Una crisis económica, un 15-M, una muerte no tan mortífera del bipartidismo y un auge no tan floreciente de la nueva política después, la polarización resurge. Casi parece que nos acostumbramos a ella. En un escenario donde el sistema se ha transformado en un bibloquismo estable, los partidos coquetean con los hiperliderazgos, sumergidos en la dicotomía de ganar (o sobrevivir) en su bloque, mientras intentan imponerse en conjunto al bloque contrario. En lugar de apuntalar los acuerdos, tan necesarios en un contexto fragmentado, las posibilidades de coalición se vuelven más rígidas.
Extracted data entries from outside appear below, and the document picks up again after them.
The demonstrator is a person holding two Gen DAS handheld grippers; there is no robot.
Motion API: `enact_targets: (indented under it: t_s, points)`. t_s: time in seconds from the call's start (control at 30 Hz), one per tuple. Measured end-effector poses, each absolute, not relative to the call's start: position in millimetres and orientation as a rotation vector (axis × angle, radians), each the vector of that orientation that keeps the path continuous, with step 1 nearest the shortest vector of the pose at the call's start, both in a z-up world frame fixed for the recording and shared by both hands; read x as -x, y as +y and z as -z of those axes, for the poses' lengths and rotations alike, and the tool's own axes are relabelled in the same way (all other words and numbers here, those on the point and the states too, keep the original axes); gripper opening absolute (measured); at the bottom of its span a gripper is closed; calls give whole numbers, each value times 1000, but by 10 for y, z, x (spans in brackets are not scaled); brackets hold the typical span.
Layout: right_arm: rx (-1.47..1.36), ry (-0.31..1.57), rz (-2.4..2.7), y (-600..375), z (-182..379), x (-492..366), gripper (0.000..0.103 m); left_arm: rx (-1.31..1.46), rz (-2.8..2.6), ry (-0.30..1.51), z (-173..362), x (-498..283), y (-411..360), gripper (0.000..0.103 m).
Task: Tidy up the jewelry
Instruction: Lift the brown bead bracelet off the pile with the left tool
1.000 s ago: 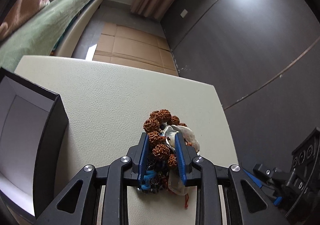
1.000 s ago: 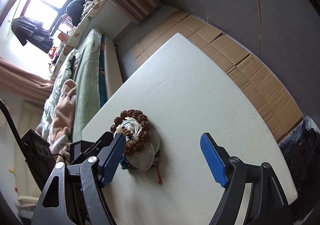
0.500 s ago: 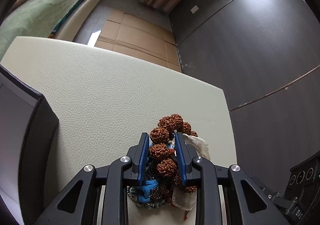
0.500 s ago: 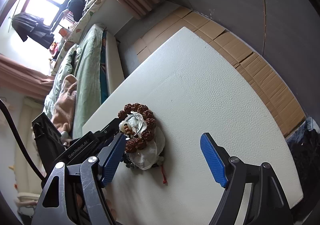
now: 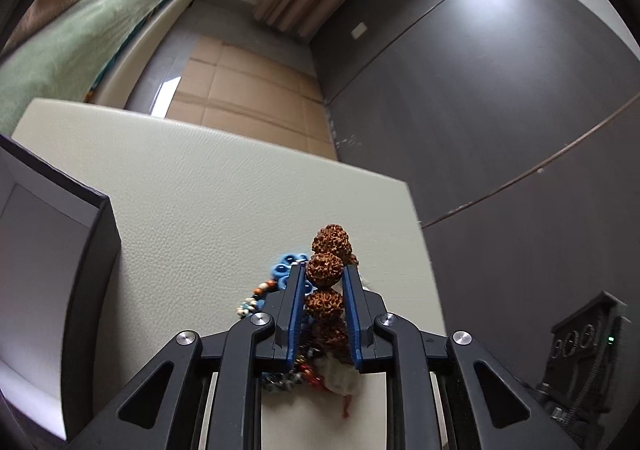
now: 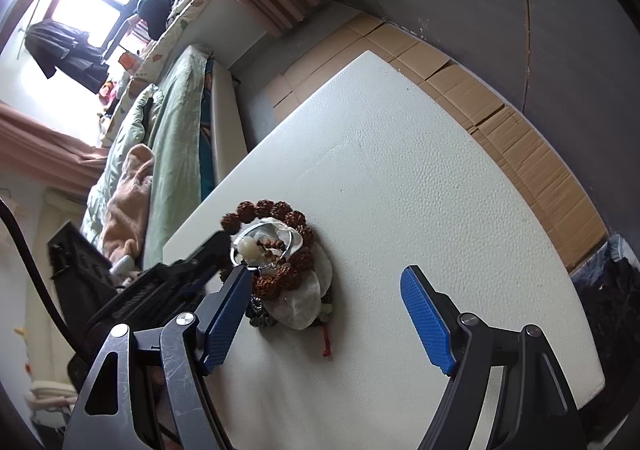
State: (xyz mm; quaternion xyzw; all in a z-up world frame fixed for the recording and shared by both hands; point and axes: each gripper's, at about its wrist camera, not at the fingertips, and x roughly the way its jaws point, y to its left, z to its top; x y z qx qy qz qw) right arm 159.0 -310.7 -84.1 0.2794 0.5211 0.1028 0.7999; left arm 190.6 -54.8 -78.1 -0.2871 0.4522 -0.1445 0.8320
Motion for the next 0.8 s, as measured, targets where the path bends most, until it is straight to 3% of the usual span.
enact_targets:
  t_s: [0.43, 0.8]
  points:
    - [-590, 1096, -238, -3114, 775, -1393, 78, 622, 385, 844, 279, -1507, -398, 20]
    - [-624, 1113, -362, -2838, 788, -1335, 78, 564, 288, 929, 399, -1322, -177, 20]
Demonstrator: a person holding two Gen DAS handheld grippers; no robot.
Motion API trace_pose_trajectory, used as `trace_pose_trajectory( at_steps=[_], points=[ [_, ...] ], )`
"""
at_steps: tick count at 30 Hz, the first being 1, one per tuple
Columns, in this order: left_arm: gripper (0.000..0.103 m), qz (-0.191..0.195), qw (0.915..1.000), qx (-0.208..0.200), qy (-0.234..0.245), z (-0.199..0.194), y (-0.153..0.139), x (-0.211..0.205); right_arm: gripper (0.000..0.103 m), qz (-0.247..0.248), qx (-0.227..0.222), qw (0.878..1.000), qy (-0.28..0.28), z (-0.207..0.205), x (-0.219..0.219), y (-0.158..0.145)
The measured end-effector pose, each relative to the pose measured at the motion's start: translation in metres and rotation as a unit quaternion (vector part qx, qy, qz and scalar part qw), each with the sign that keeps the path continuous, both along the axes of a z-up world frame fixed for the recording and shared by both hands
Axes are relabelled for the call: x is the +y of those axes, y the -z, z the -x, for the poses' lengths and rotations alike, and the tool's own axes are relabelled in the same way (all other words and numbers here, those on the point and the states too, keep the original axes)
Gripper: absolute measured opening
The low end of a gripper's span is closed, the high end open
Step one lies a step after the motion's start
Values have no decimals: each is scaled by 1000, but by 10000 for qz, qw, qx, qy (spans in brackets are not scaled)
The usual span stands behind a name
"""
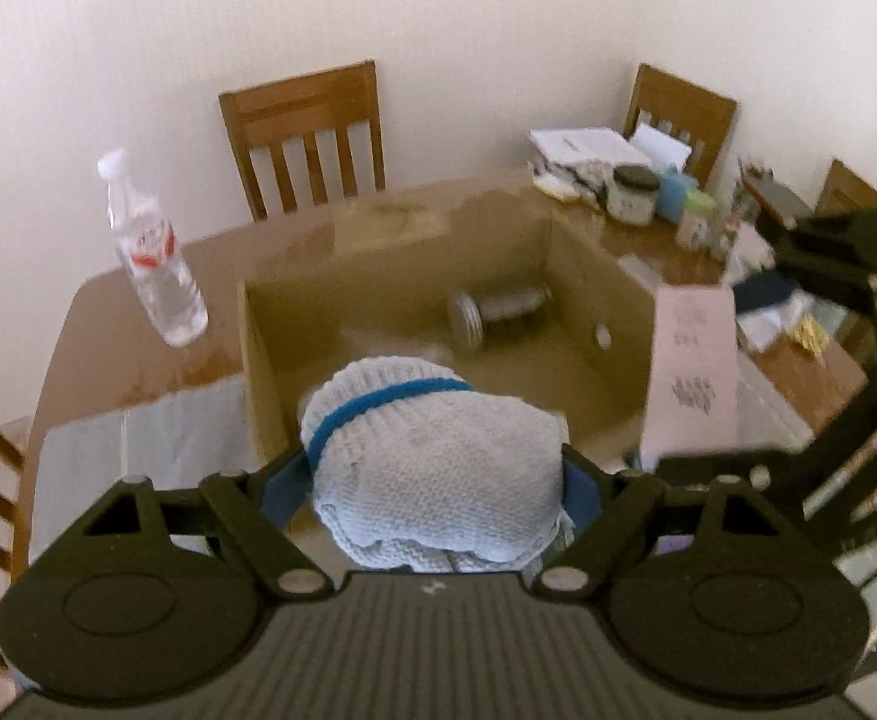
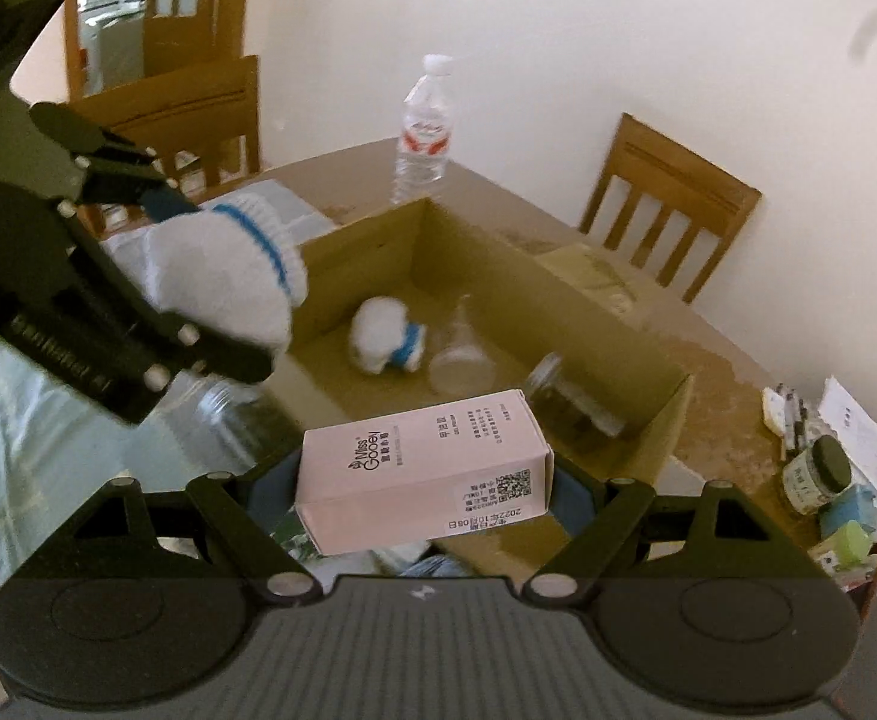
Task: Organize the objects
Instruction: 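Drop the sock into the box with the left gripper while the right releases the pink box there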
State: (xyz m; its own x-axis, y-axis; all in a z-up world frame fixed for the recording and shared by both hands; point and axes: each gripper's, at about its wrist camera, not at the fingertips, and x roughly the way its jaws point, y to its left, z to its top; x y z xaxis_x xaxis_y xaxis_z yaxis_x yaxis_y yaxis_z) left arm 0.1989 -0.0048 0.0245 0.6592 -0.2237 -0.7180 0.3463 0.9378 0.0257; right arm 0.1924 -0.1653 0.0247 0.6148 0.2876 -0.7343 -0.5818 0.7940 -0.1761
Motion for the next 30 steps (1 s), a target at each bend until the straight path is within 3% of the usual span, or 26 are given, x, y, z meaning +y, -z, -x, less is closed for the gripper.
trace_pose_trajectory(
  at_steps=[4, 9, 19, 28, 30],
  points=[
    [85, 71, 9999, -78, -49, -23, -4, -3, 88, -3, -36, 9998, 172, -12, -5, -3],
    [97, 80, 9997, -163, -164, -33, 1, -3, 88, -33, 0, 9994, 332, -24, -10, 0],
    [98, 172, 9993, 169, -298, -30, 17, 9, 88, -3, 172, 9990, 421, -44, -10, 11],
    [99, 182, 9990, 217, -344, -21, 20, 18, 88, 97, 196, 9982, 551, -75, -12, 15],
    [99, 192, 9989, 230, -357, -19, 21, 18, 92, 109, 172, 9978, 634, -84, -15, 16]
  ],
)
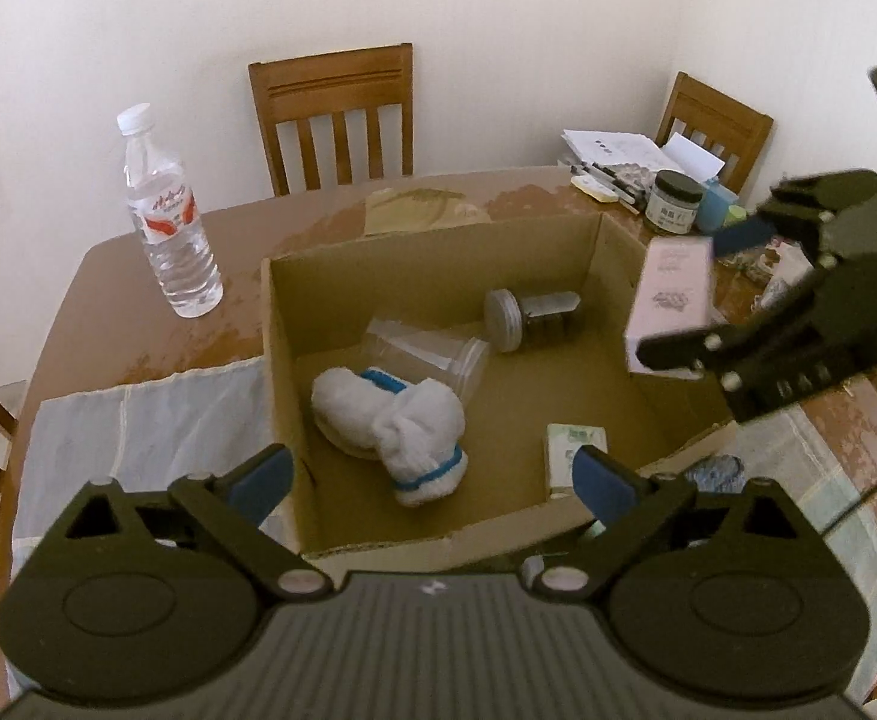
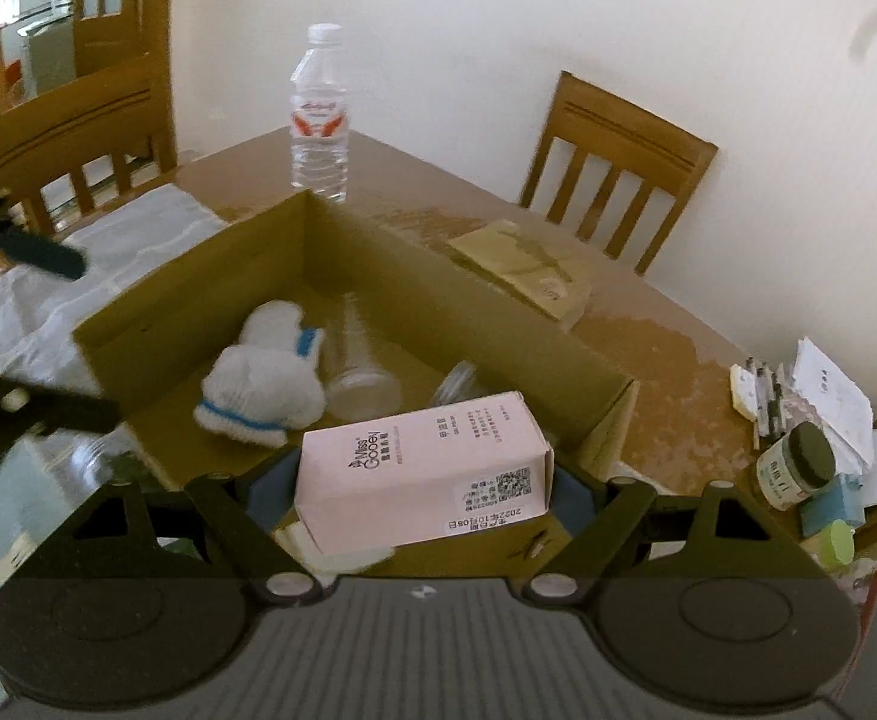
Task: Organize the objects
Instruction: 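Drop the sock into the box with the left gripper while the right releases the pink box there, then withdraw both open grippers from the box toward the remaining items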
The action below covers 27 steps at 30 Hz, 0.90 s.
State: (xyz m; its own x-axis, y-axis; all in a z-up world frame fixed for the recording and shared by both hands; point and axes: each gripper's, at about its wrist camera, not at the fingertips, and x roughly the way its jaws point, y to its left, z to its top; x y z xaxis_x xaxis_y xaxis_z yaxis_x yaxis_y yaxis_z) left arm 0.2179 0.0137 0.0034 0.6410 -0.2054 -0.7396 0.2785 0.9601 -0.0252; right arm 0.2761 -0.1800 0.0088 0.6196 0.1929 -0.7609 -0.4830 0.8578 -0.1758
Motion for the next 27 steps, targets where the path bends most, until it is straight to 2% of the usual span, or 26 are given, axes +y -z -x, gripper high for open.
trace_pose_trajectory(
  at_steps=[2, 8, 17, 23, 25, 27],
  points=[
    [99, -4, 10000, 25, -18, 1, 2, 0, 103, 67, -34, 9999, 145, -6, -2, 2],
    [99, -58, 9999, 93, 23, 7, 3, -1, 103, 12, 97, 9995, 305, -7, -7, 6],
    [101, -66, 9998, 200, 45, 24, 0, -8, 103, -10, 37, 9992, 391, 20, -10, -6],
    [101, -71, 9994, 292, 148, 47, 19, -15, 103, -135, -77, 9982, 579, 56, -15, 4],
    [102, 41, 9990, 323, 320, 58, 25, -17, 103, -230, 181, 9966, 767, 68, -18, 12],
    [102, -150, 9986, 364, 341, 66, 33, -22, 103, -318, 223, 9958, 832, 82, -20, 20]
  ],
)
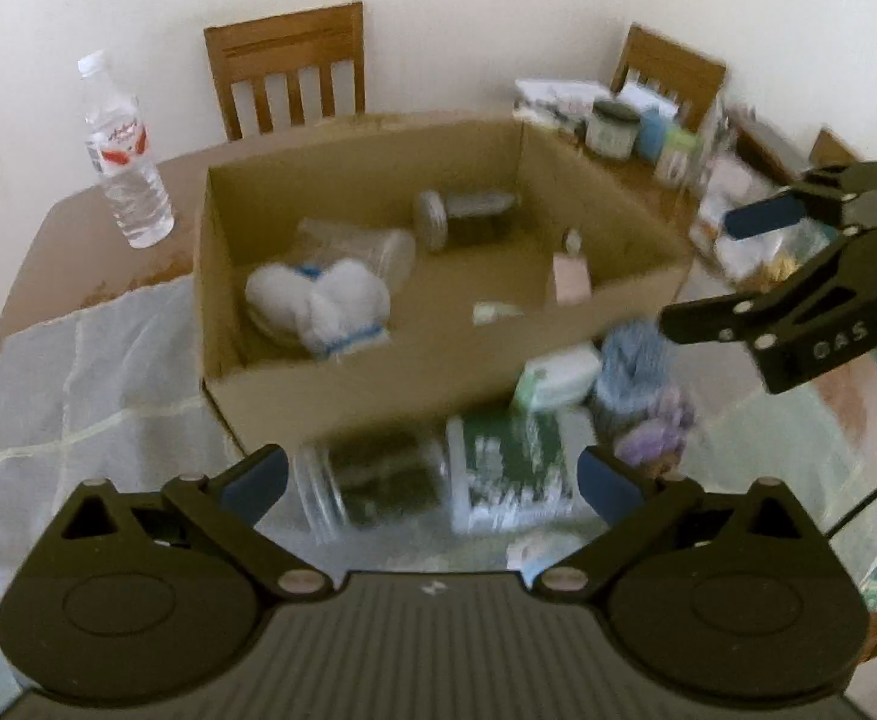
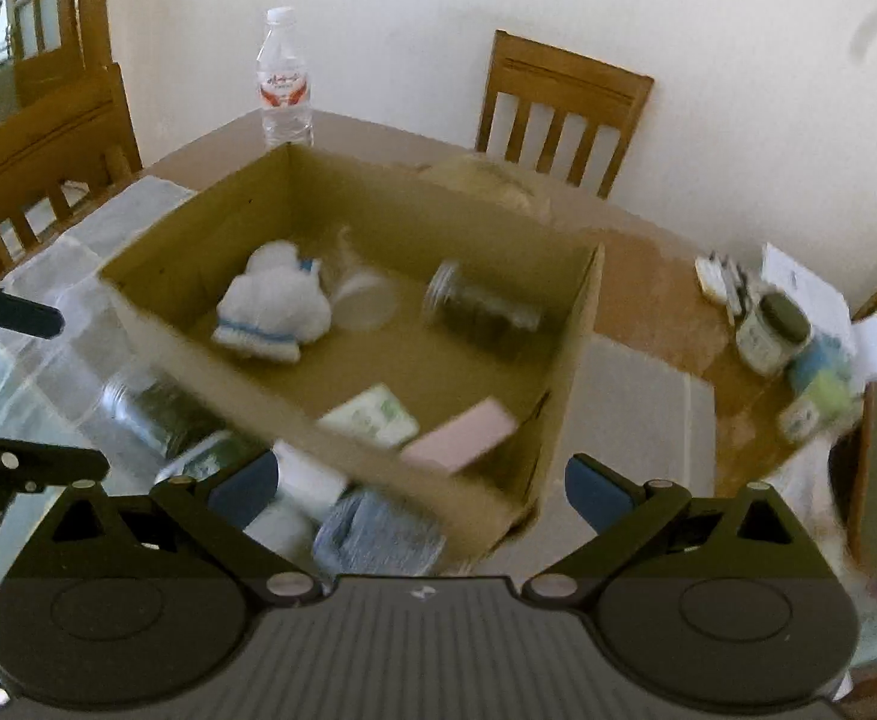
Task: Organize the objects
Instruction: 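Withdraw both open grippers from the box toward the remaining items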
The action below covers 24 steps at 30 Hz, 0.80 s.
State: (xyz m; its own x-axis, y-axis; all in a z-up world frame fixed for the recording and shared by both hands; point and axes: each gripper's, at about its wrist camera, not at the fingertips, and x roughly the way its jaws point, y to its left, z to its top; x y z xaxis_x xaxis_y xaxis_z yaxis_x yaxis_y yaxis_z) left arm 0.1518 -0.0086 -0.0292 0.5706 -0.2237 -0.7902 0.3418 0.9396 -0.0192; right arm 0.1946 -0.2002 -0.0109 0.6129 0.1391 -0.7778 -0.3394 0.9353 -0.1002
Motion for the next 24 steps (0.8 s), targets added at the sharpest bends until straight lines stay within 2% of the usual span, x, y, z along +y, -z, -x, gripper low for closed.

En el fondo, la polarización no es más que una estrategia para reconquistar el poder perdido, asegurar el que se tiene o no perder fuelle. Una pelea por ocupar espacios y apuntalar legitimidades. La precampaña madrileña y sus disyuntivas falaces son el último ejemplo. Iglesias se reinventa como el dique contra el fascismo. Ayuso agradece su incorporación, que le permite tensar más el discurso y subir la apuesta. Comunismo o libertad. La presidenta señala como rival al líder del quinto grupo de la futura Asamblea según las encuestas. Las elecciones se dibujan como un plebiscito múltiple. Ayuso contra Iglesias. Ayusismo frente a sanchismo. La Comunidad de Madrid frente al Gobierno de España. La irreal disputa entre fascismo y comunismo por la hegemonía del tablero madrileño supone un coste de legitimidad institucional, enrarece la relación entre los aún movilizados y diluye en un choque identitario de diseño los qués relevantes de unas elecciones autonómicas en tiempos de pandemia. Como escribió Marx, la historia se repite dos veces. Si la Guerra Civil fue la tragedia, ahora es el turno de la farsa.

Pilar Mera Costas es profesora de Historia Social y del Pensamiento Político en la UNED.